Which brings me back to the dress.
The £180 saving only exists because we're comparing reality with an imaginary purchase that wasn't going to happen. Remove the hypothetical £300 price tag from the equation, and what you actually have is a £120 purchase and a slightly fuller wardrobe.
I occasionally wonder whether some AI productivity claims work in much the same way. "We've reduced a three-hour task to ten minutes." That’s fine. But if nobody needed the task in the first place, then we haven't saved two hours and fifty minutes; we've spent ten minutes producing something we'd have been better off ignoring.
if nobody needed the task in the first place, then we haven't saved two hours and fifty minutes; we've spent ten minutes producing something we'd have been better off ignoring.

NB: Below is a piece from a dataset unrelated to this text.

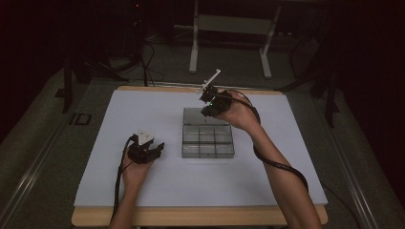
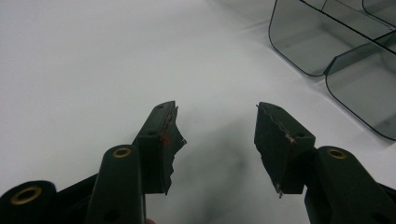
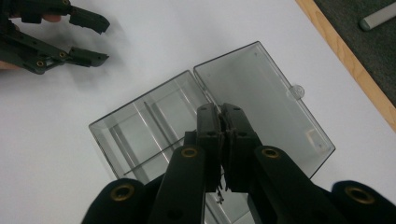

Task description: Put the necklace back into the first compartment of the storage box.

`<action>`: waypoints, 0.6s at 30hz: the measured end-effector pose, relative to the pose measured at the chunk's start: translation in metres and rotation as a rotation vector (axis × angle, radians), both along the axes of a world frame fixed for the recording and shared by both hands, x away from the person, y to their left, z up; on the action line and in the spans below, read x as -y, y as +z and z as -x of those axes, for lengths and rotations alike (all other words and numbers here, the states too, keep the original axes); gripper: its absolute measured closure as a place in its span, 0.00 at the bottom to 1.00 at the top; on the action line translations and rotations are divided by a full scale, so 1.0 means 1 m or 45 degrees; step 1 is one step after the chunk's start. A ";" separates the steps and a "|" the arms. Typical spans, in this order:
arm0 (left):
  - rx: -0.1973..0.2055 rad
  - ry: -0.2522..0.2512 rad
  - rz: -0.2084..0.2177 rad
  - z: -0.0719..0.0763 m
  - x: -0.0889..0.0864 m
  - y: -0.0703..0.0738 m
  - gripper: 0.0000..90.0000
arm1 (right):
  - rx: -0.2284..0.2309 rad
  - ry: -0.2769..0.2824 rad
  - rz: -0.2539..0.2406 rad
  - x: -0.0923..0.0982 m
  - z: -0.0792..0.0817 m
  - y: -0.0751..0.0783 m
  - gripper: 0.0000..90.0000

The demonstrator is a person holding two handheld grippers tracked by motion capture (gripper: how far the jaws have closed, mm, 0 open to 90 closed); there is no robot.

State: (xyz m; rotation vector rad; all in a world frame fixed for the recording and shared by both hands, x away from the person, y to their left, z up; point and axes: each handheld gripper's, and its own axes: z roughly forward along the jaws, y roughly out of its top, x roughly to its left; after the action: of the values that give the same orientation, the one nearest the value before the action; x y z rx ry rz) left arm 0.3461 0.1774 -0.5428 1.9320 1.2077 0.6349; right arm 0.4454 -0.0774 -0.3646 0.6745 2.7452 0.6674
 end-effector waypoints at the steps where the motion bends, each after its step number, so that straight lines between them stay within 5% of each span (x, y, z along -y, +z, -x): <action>1: 0.000 0.000 -0.001 0.000 0.000 0.000 0.55 | 0.002 0.000 0.001 -0.001 0.000 0.000 0.97; 18: -0.001 0.000 0.005 0.000 0.000 0.000 0.55 | 0.012 0.005 0.029 -0.011 -0.005 0.003 0.97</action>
State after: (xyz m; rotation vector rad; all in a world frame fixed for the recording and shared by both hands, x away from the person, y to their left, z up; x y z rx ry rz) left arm 0.3462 0.1777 -0.5429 1.9288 1.2084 0.6315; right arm 0.4504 -0.0660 -0.3614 0.6596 2.7420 0.6381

My wife has a wardrobe full of bargains. Every single one made perfect sense at the time. Every single one represented an opportunity that couldn't be missed. I have a sneaking suspicion AI is doing something similar to organisations. Not because the technology is flawed, but because at the end of the day human beings are human beings.

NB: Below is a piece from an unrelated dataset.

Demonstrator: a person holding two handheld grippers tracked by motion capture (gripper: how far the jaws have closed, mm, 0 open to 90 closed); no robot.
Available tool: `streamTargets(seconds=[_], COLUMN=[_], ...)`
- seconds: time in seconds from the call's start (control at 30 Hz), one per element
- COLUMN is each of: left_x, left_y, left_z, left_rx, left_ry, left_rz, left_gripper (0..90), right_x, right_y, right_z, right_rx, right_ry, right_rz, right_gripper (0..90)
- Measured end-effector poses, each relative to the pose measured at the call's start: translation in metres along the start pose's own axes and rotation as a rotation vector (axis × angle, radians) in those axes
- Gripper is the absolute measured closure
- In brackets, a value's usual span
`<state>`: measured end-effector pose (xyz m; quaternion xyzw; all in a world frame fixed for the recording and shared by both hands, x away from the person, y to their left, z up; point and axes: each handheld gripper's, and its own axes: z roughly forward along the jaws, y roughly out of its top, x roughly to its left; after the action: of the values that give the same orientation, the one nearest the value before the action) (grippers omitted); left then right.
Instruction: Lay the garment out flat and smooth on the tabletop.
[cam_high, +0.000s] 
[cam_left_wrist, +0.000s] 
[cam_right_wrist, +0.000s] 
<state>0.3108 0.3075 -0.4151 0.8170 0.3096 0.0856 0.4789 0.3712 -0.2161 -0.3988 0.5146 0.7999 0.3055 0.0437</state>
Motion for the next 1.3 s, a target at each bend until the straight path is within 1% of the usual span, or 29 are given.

So the irony is that none of this is really about AI. It's about us. AI didn't invent busywork, pointless reports, redundant dashboards or meetings that leave everyone wondering why they were invited. We sadly managed all of that perfectly well on our own. But what AI does is remove some of the friction. It lowers the cost. It makes it easier to produce one more report, one more update, and one more summary of the update explaining the report. Every individual decision seems harmless because the effort involved is so small. After all, it's only ten minutes. It's only a few clicks. It's only another dashboard. Yet when thousands of people make the same calculation, organisations gradually fill up with information in much the same way wardrobes fill up with bargains. Each item seemed sensible at the time. Each one was justified. Each one represented a saving of some sort. Nobody quite noticed the accumulation until there was barely room for anything else. And that's why, before we congratulate ourselves on how quickly AI can produce something, perhaps we should spend a moment asking whether it needed producing at all.
The most expensive thing in any organisation may not be the work that takes three days. It may be the work that takes ten minutes, gets repeated thousands of times, and leaves behind a wardrobe full of reports like the dress that nobody needed.